Common delusions include beliefs of grandeur and of persecution. Both types are common with schizophrenia. Delusions of grandeur may also be present in manic episodes of bipolar disorder.
Delusions of grandeur may make a person think he or she is invincible or godlike. They may alternately think their very acts can control everything in their surroundings. These types of false beliefs can be quite dangerous to the person experiencing them. One might walk into traffic or jump off a building because one is convinced he or she cannot be harmed.
Persecution beliefs tend to make a person think that “everyone” is conspiring against him or her. The person may believe his or her private conversations are being taped or that a secret government conspiracy exists to steal the thoughts of the world. Usually those with delusions of persecution live very guarded existences, and may perform strange acts to prevent what they consider persecution. If confronted, those with persecution beliefs may become suddenly violent, although this is relatively uncommon.

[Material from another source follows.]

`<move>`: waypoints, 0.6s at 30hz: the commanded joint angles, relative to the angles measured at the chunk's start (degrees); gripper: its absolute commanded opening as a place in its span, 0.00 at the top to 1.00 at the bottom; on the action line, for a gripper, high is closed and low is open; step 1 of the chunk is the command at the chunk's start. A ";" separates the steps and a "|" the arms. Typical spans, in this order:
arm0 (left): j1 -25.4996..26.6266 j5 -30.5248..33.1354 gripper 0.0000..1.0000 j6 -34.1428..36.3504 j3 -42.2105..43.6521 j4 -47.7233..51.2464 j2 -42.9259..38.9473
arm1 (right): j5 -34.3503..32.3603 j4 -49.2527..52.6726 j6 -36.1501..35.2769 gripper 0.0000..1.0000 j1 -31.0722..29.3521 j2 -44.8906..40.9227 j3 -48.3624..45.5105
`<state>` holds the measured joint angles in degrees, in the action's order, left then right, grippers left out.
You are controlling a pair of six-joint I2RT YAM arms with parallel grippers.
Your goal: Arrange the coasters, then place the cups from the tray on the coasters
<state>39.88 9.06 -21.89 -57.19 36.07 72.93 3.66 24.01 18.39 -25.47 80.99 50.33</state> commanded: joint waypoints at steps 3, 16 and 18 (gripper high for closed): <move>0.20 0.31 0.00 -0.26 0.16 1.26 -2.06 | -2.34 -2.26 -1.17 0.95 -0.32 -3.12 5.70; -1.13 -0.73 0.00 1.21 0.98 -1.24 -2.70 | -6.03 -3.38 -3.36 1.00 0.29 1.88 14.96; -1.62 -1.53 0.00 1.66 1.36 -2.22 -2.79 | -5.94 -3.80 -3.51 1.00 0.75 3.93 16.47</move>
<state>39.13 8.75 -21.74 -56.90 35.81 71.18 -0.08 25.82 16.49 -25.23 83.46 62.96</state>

Both of these types of delusional thinking can be fueled by visual and auditory hallucinations. The person may feel someone else is talking to him or her. The person may also see people or animals that are not there. Delusions of grandeur may result from a hallucination that an angel or saint has visited the person and given them special instructions. Conversely, those with persecutory beliefs may see people not present who are coming to destroy them, and thus experience extreme fear.
Hallucinations may also be the result of taking drugs or medications with hallucinogenic properties. Native Americans made use of peyote to evoke visions during vision quests. Many in the drug culture of the late 1960s welcomed the visions brought on by drugs like LSD.

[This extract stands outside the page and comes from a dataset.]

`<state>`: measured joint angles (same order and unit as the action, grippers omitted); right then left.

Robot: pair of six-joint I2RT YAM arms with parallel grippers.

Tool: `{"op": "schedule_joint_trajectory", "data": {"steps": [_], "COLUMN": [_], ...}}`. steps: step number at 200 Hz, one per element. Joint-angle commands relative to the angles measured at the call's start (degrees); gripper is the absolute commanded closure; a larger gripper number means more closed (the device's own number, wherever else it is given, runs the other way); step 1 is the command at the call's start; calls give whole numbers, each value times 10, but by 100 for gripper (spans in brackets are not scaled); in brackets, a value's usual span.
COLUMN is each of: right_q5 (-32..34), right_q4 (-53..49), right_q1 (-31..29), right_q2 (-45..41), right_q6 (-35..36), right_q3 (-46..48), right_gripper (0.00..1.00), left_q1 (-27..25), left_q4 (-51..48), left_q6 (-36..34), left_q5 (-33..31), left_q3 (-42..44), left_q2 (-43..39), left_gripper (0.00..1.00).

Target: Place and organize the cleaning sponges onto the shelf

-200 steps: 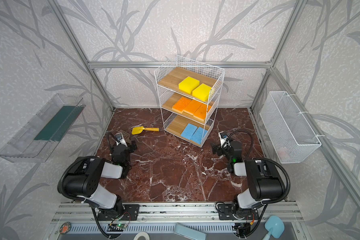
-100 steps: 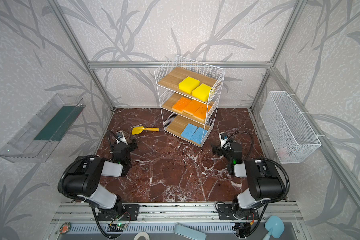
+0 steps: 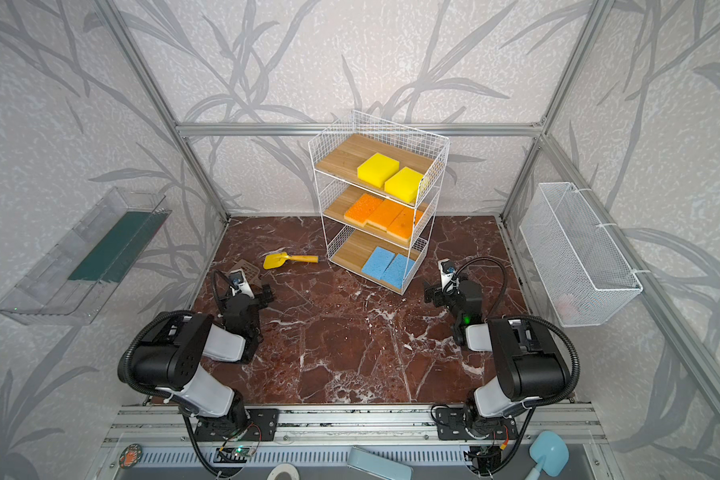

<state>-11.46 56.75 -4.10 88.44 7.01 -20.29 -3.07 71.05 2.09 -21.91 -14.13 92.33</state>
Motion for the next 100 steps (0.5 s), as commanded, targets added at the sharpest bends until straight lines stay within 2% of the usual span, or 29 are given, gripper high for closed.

Hallucinogenic drugs can cause visual or auditory visions, but usually do not involve visitations. Instead, visual and auditory distortions of one’s surroundings are most common. The drug culture welcomed these distortions and felt that they opened their consciousness to a greater understanding of the world.

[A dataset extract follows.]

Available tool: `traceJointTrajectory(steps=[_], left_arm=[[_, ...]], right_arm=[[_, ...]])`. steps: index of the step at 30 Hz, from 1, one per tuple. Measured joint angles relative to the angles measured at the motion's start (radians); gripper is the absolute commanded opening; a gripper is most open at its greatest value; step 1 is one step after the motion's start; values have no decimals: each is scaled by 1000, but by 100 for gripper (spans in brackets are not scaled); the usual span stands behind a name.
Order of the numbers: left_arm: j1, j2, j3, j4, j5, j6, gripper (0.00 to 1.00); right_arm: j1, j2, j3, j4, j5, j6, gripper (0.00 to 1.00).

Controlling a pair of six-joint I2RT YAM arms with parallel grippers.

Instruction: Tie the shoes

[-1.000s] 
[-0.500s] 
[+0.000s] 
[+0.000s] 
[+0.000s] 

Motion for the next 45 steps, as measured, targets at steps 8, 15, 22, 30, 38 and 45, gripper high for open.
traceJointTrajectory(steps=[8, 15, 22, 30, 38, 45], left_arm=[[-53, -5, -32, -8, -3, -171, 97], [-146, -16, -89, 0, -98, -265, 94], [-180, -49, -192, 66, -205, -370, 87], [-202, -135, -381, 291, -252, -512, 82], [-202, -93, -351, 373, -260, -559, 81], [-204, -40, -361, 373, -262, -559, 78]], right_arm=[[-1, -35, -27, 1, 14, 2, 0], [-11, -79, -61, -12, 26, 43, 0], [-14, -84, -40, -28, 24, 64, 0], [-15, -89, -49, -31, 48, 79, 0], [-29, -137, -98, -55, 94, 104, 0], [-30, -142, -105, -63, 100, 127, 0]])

Those who purposefully used hallucinogens had a distinct advantage over those with mental illness. They tended to be able to distinguish between delusion and reality when drugs cleared their system. The schizophrenic usually cannot make this distinction without treatment. Even with treatment, some delusions may exist that the schizophrenic must try to block out. Those in manic states of bipolar may be slightly more aware that delusions are not real, and will be especially aware of this in depressed cycles. Again, medical treatment and therapy can help put a stop to delusional thinking or perception.